What lines of the data below hold the string "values"? Copy each one.

---

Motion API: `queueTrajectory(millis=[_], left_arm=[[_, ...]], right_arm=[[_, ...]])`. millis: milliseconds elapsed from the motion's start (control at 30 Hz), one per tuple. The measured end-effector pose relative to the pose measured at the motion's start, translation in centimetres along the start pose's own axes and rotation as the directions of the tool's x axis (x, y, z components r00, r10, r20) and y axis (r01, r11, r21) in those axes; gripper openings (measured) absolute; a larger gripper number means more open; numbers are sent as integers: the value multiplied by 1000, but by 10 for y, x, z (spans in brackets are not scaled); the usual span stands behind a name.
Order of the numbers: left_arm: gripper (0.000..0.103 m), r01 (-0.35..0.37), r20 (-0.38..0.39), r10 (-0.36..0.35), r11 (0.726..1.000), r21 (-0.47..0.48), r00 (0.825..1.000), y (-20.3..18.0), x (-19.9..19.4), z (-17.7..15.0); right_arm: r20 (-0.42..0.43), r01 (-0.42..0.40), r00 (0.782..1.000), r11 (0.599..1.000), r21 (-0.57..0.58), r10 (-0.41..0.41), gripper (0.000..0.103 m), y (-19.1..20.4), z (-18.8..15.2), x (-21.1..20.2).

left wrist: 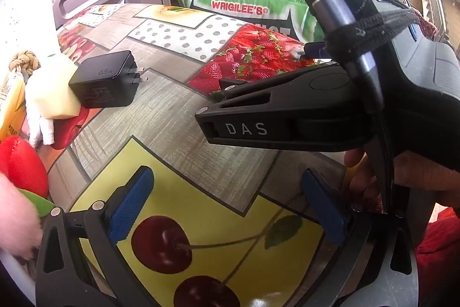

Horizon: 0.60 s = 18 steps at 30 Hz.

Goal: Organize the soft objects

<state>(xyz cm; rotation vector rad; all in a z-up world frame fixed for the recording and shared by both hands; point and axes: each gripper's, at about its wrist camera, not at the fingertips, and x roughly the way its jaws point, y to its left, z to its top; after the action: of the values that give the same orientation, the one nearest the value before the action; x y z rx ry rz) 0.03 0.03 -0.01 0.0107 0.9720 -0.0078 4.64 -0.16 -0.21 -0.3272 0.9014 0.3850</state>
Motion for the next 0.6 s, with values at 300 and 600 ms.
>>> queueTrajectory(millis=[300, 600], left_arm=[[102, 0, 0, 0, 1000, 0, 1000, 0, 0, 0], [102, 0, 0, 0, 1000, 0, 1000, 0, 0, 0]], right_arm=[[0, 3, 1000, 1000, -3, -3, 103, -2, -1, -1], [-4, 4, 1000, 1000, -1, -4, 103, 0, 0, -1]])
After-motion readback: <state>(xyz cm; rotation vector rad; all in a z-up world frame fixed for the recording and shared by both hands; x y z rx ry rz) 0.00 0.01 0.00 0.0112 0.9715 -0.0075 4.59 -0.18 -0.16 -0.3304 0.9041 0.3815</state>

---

◆ RESPONSE TO THE EXERCISE
<state>(xyz cm; rotation vector rad; all in a z-up world frame fixed for the recording and shared by both hands; point and axes: each gripper's, at about its wrist camera, not at the fingertips, and x roughly the way its jaws point, y to its left, z to its top; after the action: of the values that give the same orientation, the one nearest the value before the action; x y z rx ry rz) 0.03 0.03 -0.01 0.0107 0.9720 -0.0078 4.64 -0.16 -0.21 -0.3272 0.9014 0.3850</state>
Motion for the next 0.6 s, with values at 300 and 600 ms.

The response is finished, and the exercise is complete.